::: Input data :::

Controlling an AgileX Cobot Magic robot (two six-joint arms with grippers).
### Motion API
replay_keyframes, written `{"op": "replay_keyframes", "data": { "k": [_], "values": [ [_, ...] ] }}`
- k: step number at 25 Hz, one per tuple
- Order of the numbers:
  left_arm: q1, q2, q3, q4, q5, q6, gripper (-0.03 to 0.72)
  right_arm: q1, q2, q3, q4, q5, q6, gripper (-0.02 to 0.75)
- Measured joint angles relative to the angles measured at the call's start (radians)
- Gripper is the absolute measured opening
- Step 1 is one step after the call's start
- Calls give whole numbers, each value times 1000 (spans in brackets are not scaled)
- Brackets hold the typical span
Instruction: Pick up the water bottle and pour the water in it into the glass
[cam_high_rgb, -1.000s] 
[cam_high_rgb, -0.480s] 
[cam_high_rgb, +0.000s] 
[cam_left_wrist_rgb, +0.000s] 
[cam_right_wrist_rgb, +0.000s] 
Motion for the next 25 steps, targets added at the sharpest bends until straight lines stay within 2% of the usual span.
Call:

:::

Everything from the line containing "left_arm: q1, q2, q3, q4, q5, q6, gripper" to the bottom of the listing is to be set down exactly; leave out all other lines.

- _Answer_:
  left_arm: q1, q2, q3, q4, q5, q6, gripper (-0.03 to 0.72)
  right_arm: q1, q2, q3, q4, q5, q6, gripper (-0.02 to 0.75)
- Measured joint angles relative to the angles measured at the call's start (radians)
- Gripper is the absolute measured opening
- Step 1 is one step after the call's start
- Calls give whole numbers, each value times 1000 (spans in brackets are not scaled)
- Brackets hold the typical span
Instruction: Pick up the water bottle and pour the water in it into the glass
[cam_high_rgb, -1.000s] 
[cam_high_rgb, -0.480s] 
[cam_high_rgb, +0.000s] 
[cam_left_wrist_rgb, +0.000s] 
[cam_right_wrist_rgb, +0.000s] 
Motion for the next 25 steps, targets added at the sharpest bends until straight lines stay within 2% of the usual span.
Call:

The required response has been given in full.